Genome = complete genetic material of an organism
- Humans: nuclear genome (23 pairs of chromosomes) + mitochondrial genome
- Contains both protein–coding genes and non-coding DNA
- Landmark projects
- Human Genome Project (2001)
- Human Genome Project–Write (2016)
Proteome = entire set of proteins that is or can be expressed by a cell, tissue or organism
- Dynamic, varies with cell type, developmental stage, external stimuli, disease status
- Human Proteome Atlas resources
- Organ & tissue proteomes
- Cell-cycle–dependent proteome
- Organelle proteome
Ongoing debate on gene/ protein numbers
- Latest (Nature 2018) tally ≈ 21\,306 protein-coding genes
- Historical estimates ranged from \approx6\,700 to \approx100\,000

Why Study Proteins? — The ’Omics Cascade

Flow of biological information
- DNA → RNA → Protein → Metabolite
Each level has its own discipline/ technology
- Genome → Next-Generation Sequencing (NGS)
- Transcriptome → RNA-Seq
- Proteome → Mass Spectrometry-based proteomics
- Metabolome → Metabolomics
Proteome adds post-transcriptional & post-translational complexity beyond the genome
- Isoforms, splice variants, PTMs, turnover, cellular localisation, interactions, temporal regulation

Proteome Complexity

One gene ≠ one protein; multiple mechanisms increase proteome size relative to genome size
- Alternative splicing
- RNA editing
- Post-translational modifications (PTMs): phosphorylation, glycosylation, ubiquitination, etc.
Illustration (Virág et al., 2020): complexity massively increases from genome → transcriptome → proteome

Information Gleaned from Proteomics

Protein isoform identification
Differential gene expression at the protein level
Spatiotemporal dynamics (where & when proteins appear)
PTM mapping & PTM dynamics
Protein–protein / protein–nucleic-acid / protein–metabolite interactions
Cellular localisation (sub-organellar resolution)
Protein stability & turnover rates
Insight into regulation beyond transcription (translational & post-translational control)
Health vs disease “snapshot” of the protein environment

Proteomics Techniques – Overview

Two-Dimensional Gel Electrophoresis (2D-GE)
Two-Dimensional Difference Gel Electrophoresis (2D-DIGE)
Mass Spectrometry (MS)

Two-Dimensional Gel Electrophoresis (2D-GE)

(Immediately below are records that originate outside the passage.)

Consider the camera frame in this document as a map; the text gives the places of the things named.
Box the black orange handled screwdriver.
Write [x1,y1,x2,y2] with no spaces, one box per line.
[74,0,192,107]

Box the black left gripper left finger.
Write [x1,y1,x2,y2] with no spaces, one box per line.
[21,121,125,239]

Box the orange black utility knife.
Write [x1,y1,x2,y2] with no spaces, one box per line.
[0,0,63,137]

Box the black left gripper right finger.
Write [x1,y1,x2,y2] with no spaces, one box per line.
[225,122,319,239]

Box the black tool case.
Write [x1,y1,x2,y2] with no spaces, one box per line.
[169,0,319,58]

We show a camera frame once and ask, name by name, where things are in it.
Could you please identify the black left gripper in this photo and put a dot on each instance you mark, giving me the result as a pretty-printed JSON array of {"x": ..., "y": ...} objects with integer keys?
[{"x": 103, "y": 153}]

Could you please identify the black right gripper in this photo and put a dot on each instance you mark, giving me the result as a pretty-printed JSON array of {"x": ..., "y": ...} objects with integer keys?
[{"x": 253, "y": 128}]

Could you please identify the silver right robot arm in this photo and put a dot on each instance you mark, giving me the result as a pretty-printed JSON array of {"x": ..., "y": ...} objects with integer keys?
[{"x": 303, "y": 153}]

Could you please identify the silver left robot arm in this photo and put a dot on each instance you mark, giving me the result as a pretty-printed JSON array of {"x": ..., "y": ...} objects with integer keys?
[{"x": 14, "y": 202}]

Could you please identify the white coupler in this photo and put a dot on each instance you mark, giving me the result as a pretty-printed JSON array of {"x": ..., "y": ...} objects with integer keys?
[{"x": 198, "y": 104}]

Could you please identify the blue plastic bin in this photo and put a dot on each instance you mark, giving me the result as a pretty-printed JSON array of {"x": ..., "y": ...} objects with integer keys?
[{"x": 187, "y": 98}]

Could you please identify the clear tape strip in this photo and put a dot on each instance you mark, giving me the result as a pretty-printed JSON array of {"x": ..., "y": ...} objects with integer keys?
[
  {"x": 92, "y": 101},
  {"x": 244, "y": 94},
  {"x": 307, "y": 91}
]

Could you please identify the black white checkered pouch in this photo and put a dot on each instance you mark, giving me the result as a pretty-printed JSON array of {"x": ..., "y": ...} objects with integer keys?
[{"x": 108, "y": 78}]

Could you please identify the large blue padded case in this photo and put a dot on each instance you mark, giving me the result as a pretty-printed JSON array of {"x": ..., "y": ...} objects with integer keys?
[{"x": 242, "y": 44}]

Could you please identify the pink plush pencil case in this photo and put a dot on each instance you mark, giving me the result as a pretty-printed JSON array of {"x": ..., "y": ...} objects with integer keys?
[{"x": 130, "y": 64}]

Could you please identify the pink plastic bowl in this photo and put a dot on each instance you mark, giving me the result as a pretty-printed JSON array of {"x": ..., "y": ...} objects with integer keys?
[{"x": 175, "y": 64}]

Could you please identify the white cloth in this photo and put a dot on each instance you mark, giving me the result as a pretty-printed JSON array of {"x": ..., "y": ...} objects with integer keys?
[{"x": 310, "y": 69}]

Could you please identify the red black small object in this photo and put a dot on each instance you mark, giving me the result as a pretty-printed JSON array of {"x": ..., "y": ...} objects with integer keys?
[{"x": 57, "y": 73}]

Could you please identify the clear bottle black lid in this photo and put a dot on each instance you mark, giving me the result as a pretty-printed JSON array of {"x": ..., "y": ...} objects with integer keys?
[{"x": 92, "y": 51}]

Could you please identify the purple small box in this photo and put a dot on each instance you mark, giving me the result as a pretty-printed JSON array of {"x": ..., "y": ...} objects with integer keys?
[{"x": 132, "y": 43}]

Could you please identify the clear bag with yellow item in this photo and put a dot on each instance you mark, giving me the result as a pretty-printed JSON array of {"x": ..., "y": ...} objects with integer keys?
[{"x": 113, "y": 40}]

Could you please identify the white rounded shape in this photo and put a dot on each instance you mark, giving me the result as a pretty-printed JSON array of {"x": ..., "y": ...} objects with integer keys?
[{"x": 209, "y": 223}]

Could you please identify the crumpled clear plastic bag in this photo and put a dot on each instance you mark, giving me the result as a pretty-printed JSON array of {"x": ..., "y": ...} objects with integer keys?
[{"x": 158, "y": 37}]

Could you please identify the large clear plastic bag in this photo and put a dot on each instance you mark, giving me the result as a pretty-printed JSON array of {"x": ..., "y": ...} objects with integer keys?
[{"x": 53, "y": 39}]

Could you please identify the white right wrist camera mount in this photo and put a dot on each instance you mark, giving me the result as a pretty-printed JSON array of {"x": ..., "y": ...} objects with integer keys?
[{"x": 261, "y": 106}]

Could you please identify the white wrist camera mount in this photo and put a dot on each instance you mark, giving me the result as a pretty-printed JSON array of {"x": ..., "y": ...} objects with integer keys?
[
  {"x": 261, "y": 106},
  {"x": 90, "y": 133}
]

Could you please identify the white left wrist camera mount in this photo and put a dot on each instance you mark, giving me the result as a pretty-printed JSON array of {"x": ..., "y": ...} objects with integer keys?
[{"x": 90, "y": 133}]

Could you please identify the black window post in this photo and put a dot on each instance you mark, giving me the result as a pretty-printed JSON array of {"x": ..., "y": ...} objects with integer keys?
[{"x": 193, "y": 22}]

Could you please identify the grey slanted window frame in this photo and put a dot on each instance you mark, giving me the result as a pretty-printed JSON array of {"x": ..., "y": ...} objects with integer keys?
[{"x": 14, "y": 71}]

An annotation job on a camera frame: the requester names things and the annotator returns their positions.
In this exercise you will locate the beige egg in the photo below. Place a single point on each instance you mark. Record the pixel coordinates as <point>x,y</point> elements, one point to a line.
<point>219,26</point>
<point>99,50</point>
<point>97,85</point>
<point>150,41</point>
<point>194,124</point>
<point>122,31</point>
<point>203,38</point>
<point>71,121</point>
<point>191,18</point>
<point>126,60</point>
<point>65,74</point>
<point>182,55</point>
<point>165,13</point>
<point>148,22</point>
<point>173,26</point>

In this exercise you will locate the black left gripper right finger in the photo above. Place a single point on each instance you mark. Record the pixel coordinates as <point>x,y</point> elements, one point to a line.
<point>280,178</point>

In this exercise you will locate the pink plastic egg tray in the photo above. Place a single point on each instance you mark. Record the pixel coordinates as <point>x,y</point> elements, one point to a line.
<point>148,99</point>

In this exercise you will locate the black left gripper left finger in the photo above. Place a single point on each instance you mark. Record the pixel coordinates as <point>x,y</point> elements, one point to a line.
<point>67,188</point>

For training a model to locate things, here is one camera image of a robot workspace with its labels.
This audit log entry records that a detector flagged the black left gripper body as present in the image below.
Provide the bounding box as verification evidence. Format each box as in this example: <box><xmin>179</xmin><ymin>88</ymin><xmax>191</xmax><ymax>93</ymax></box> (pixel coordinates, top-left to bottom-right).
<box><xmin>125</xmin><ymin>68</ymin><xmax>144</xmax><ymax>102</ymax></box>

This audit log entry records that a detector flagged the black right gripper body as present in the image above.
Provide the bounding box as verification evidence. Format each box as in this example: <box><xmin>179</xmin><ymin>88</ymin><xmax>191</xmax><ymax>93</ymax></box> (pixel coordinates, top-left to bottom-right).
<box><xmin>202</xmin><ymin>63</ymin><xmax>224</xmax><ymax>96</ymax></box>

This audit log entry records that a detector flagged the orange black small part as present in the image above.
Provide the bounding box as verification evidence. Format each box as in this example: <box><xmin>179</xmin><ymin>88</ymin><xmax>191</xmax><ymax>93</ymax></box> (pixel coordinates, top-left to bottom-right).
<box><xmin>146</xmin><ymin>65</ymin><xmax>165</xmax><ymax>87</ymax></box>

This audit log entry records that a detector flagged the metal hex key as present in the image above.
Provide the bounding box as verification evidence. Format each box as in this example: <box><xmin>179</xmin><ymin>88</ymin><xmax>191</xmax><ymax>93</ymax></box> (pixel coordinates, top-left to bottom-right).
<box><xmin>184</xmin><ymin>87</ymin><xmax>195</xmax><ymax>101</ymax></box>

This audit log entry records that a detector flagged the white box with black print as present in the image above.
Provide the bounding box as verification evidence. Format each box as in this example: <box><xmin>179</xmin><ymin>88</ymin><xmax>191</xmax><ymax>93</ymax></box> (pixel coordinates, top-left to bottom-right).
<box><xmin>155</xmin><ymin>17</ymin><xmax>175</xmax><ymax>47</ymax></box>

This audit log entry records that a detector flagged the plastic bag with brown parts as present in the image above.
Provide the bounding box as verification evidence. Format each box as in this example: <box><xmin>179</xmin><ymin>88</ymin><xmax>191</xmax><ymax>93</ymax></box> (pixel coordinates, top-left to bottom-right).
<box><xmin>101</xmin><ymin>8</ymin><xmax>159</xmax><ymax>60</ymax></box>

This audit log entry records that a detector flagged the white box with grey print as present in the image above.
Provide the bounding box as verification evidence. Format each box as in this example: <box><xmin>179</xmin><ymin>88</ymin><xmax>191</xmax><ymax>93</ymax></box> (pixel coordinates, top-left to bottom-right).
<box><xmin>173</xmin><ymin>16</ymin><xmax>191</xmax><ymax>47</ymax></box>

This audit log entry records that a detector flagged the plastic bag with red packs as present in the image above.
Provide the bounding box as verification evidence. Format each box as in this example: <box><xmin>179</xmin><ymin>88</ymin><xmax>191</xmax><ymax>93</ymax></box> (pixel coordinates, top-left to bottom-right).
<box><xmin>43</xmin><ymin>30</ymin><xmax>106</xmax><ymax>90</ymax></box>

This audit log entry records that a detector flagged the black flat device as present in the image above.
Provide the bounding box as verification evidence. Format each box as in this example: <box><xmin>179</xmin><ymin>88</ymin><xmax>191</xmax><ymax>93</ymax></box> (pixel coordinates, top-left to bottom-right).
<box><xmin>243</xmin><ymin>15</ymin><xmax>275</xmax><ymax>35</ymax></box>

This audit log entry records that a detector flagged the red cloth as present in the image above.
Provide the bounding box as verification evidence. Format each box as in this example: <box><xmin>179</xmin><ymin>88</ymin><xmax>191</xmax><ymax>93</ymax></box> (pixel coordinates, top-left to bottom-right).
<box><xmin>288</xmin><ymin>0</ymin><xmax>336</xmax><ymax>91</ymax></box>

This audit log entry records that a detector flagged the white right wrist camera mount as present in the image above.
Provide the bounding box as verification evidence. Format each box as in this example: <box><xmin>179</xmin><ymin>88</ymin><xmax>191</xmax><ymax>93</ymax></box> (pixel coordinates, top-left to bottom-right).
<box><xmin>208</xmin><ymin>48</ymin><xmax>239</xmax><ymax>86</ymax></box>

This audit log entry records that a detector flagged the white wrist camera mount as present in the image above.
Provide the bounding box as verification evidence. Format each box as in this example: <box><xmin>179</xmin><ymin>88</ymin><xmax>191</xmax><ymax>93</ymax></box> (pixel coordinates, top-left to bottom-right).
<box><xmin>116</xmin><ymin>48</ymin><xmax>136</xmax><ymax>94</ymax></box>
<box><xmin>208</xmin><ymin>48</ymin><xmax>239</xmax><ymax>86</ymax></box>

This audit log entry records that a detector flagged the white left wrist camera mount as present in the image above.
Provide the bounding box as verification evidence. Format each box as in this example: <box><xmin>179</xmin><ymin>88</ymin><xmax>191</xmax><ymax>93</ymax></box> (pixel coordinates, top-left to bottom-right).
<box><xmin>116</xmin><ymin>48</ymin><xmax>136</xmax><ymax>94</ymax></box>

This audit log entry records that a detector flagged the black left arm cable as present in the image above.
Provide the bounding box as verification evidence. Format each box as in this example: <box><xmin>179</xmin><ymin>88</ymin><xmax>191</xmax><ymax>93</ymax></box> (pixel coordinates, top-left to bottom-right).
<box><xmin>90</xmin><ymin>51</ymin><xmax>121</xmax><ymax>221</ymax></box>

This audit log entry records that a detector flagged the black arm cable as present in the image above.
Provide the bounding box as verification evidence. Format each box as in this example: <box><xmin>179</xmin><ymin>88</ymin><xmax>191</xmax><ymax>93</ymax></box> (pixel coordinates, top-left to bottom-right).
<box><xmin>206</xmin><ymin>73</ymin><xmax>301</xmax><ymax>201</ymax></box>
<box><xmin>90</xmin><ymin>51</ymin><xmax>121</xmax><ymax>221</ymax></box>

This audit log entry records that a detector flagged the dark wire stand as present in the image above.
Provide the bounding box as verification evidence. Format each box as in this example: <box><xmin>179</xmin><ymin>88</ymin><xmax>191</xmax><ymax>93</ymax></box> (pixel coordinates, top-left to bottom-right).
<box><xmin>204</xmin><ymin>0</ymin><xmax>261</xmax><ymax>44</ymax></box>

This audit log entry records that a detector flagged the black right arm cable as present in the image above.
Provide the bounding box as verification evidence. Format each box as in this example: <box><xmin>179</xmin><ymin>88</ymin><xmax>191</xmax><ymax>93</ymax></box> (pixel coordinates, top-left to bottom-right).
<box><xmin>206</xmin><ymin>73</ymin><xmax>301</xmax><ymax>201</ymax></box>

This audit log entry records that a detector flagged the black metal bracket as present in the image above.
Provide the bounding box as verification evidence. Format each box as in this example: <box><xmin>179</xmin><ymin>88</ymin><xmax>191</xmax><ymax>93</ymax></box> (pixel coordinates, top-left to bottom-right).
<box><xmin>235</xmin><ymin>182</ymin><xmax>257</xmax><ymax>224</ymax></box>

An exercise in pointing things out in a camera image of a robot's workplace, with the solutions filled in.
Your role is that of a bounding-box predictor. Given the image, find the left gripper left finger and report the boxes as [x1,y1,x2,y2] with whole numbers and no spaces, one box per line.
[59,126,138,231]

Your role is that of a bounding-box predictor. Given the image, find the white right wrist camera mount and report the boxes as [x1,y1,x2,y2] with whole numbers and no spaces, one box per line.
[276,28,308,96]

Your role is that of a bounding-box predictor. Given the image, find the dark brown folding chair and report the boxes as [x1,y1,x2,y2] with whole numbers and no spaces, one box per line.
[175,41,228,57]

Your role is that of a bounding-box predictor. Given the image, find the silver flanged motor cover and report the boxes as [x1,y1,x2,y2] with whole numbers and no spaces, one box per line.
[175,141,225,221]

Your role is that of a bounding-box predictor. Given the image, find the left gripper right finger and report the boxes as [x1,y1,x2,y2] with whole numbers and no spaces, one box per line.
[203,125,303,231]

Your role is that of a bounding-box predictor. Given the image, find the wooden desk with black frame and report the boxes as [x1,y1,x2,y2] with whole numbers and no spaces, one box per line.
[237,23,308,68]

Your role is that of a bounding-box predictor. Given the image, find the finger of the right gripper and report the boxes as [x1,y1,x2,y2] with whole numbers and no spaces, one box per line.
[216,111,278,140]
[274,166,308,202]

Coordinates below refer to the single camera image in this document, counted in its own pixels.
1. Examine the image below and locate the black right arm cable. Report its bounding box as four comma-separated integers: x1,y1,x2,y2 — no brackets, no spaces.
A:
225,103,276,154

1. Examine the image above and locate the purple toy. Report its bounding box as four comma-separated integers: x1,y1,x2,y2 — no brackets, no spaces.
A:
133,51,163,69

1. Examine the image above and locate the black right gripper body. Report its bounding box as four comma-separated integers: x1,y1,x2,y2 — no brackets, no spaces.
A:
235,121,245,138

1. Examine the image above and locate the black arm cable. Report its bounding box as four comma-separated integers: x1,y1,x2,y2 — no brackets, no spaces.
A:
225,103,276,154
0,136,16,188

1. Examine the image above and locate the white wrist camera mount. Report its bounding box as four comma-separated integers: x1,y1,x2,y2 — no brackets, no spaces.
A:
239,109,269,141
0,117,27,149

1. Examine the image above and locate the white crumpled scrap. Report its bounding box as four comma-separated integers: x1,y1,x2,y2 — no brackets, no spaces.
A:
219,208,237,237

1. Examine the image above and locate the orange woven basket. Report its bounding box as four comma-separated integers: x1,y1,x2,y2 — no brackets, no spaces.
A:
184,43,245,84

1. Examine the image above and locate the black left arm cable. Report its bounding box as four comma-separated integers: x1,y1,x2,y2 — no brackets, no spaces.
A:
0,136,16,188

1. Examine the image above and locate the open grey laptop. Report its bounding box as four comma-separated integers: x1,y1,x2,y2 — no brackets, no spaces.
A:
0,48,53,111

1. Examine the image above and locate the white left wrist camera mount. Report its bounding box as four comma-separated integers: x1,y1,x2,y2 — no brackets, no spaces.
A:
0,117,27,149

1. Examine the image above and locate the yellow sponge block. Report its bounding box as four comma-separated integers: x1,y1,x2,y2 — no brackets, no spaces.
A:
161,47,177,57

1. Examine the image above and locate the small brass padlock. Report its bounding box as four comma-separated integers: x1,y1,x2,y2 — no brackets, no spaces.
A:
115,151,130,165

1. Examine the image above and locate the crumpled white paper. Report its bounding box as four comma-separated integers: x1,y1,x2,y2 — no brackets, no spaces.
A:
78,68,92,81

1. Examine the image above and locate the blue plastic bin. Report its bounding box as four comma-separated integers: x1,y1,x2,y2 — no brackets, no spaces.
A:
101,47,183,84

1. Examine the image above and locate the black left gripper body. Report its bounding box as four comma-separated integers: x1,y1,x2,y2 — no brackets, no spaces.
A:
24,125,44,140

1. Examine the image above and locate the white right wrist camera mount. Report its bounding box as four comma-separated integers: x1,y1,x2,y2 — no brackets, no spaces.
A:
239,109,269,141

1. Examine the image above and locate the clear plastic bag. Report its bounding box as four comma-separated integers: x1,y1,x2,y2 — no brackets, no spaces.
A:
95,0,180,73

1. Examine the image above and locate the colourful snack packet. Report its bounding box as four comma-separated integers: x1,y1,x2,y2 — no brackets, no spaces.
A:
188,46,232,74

1st dimension: Isoelectric Focusing (IEF)
- Proteins migrate in a pH gradient until net charge = 0 (their isoelectric point, pI)
2nd dimension: SDS-PAGE (orthogonal separation)
- Proteins separated by molecular weight (MW)
Visualisation: stain (e.g.
Coomassie, SYPRO Ruby)
Each spot ≈ individual polypeptide chain (ex: entire E. coli proteome shown in classic figure)
Advantages
- Resolves hundreds → thousands of proteins in one gel ➔ discovery/ comparative profiling
- Can estimate relative abundance by spot intensity
Disadvantages
- Spot matching across gels is difficult; small positional shifts hinder quantification
- Low-abundance, very acidic/basic, very hydrophobic or extremely large/small proteins may be under-represented
- Extensive computer-based image analysis required
Biomedical example
- Ott et al. (2001) used parallel 2-D-PAGE of paired colorectal tissue → patient-specific tumour profiling
Classroom exercise (illustrated)
- Given MW & pI, locate spots A–G; reinforces concept of bi-dimensional separation

Two-Dimensional Difference Gel Electrophoresis (2D-DIGE)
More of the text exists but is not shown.